Front cover photo: Crew of Rathdown, San Francisco, 1892, San Francisco Maritime National Historical Park.

℗©2006 Peter Kasin and Richard Adrianowicz

All songs arranged by Richard Adrianowicz & Peter Kasin.

Recorded, mixed, and mastered by Derek Bianchi at Muscletone Studios, Berkeley, California.

ROLL THE COTTON DOWN - Track 1

Lead: Richard

Versions of this shanty appear in many collections. According to the late Stan Hugill, Roll the Cotton Down was a very popular halyard shanty.
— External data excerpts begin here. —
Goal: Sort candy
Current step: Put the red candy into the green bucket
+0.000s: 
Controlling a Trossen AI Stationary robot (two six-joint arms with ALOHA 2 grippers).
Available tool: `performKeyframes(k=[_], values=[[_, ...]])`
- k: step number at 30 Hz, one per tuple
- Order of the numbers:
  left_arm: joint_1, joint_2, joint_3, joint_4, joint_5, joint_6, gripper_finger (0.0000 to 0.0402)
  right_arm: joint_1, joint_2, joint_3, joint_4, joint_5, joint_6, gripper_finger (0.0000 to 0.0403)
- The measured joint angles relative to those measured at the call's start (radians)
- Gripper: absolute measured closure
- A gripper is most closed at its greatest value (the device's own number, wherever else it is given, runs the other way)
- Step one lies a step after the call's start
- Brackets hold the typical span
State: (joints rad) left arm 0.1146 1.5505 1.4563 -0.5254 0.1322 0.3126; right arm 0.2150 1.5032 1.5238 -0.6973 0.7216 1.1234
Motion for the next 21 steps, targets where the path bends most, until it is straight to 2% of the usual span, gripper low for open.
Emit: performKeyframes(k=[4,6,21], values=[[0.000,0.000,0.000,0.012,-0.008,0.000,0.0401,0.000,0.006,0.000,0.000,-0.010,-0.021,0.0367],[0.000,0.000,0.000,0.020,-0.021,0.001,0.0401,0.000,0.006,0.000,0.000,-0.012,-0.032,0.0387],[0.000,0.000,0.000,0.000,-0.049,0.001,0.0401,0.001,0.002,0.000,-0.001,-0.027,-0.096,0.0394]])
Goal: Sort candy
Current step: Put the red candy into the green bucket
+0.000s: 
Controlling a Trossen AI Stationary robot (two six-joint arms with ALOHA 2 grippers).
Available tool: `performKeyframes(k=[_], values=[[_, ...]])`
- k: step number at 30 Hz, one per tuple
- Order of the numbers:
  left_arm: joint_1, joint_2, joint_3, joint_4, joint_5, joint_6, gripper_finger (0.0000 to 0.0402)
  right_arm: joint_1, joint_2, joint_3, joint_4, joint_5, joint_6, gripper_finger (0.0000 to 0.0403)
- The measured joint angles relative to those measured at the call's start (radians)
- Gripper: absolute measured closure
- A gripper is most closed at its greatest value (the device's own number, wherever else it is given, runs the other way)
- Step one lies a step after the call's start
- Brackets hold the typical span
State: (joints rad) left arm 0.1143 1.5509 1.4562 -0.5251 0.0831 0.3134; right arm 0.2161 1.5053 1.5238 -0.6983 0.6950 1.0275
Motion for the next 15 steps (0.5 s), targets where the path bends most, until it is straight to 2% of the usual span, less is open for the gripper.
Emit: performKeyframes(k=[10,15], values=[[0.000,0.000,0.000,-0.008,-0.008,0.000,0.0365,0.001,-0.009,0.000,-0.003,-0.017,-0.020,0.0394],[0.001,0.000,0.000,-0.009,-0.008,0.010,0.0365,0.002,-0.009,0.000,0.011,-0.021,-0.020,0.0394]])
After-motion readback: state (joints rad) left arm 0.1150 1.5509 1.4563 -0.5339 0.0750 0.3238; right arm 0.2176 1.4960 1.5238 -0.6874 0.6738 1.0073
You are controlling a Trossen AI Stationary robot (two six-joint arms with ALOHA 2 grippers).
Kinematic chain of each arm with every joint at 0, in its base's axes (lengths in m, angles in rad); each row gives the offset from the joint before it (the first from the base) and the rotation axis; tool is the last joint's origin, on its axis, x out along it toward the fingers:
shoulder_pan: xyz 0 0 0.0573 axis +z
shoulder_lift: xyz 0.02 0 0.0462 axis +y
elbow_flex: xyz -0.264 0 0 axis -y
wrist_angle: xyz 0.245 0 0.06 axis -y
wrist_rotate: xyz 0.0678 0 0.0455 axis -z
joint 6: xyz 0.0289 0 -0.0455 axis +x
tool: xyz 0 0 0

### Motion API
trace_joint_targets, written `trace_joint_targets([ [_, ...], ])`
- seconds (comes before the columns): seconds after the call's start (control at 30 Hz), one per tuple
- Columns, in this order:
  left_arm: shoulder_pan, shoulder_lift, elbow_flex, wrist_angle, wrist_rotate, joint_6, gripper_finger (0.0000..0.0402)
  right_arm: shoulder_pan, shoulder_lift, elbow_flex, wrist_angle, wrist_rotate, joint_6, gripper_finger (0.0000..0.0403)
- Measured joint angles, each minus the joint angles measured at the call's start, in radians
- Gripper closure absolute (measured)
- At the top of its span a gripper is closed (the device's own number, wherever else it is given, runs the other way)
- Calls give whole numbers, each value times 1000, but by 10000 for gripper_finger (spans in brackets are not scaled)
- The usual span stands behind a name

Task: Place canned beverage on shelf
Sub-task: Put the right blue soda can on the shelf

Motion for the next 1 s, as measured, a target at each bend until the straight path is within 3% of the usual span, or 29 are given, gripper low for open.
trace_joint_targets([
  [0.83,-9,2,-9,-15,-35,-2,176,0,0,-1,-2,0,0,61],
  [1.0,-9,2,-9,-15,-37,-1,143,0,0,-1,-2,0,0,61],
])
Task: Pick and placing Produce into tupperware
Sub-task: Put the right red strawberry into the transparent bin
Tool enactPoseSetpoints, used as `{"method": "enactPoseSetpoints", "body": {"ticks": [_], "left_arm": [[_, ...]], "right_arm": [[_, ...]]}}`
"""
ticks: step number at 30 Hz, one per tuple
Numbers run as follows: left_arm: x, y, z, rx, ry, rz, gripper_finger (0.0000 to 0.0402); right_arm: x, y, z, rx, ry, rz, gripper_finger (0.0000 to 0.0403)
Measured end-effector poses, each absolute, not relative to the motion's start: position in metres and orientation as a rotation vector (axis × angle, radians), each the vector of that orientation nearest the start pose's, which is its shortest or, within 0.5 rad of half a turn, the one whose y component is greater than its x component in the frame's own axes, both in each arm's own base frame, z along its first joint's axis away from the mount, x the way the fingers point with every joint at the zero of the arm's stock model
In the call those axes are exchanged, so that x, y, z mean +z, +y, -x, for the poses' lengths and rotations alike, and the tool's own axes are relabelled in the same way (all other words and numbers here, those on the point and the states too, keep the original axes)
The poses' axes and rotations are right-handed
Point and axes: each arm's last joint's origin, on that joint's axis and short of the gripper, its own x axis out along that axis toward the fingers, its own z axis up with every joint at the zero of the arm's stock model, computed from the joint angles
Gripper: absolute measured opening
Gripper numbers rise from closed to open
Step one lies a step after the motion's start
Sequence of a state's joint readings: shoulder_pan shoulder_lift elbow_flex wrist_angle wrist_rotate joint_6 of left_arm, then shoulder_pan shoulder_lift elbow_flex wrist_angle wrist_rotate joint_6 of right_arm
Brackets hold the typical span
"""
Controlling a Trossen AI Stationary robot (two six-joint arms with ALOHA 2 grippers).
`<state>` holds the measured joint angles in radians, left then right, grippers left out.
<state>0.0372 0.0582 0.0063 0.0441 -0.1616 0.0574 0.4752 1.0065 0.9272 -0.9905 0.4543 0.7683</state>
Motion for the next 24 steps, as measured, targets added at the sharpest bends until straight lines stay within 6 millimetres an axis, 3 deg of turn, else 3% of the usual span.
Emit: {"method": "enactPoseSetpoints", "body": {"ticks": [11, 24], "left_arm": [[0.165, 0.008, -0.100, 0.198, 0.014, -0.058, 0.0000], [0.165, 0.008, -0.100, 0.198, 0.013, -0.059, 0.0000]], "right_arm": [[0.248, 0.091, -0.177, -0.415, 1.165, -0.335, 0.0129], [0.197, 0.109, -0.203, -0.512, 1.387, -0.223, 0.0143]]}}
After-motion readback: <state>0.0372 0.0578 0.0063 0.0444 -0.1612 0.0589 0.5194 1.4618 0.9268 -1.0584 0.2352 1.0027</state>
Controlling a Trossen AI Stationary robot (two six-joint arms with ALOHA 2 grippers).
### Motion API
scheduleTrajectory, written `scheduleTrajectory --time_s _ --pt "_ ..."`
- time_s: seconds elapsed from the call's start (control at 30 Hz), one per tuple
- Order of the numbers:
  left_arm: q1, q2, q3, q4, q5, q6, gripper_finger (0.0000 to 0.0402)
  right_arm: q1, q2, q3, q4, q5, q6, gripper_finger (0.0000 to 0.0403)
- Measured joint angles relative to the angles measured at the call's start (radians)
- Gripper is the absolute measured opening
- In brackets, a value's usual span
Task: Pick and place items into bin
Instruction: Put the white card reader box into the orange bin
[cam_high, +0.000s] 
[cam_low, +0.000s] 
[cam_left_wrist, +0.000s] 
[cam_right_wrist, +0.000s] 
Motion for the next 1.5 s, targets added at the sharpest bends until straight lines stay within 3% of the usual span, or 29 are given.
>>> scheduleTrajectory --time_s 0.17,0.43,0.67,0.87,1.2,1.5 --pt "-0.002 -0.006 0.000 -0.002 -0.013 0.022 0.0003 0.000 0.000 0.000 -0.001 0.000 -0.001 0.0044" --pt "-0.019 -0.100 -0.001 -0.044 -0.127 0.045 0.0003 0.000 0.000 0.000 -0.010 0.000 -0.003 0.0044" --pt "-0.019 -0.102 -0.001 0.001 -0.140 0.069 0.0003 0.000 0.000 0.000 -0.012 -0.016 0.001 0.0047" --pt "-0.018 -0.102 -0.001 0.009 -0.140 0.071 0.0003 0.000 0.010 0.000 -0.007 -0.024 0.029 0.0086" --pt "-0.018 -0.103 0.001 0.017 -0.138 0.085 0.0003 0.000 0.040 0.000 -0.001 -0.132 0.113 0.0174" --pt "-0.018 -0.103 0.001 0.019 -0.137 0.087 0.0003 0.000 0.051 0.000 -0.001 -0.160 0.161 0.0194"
At tops'l halyards it was a hardy perennial, although it suited t'gallant halyards even more so, being of a fairly lively march time. The version we sing, having a grand chorus, was used at the capstan. Hugill gives a capstan version that he obtained from Al Macmillan, Master Mariner and, according to King, during the First World War, the refrain was often sung – 'Roll the Kaiser down!'

Hugill, in his Shanties from the Seven Seas, gives six different versions of this shanty: (a) an African-American version, (b) a cotton-stowers' version, (c) a deep-sea version, (d) a Blackball version, (e) a Paddy and the Railway version, and (f) a Long Time Ago version. The hoosier version probably stemmed from the African-American one. The white cotton-stowers used it for screwing the huge bales of cotton into place in the dark holds of the cotton droghers, heaving at the levers of the screws on the same words of the refrains as sailors would at the halyards. Once the cotton season was over these men would ship 'foreign', taking these 'cotton chants' with them for use at halyard and capstan, hence a new infusion of shanty blood – African-American blood – entering into the field, which perhaps up till then had been dominated mainly by Irish-shaped work songs.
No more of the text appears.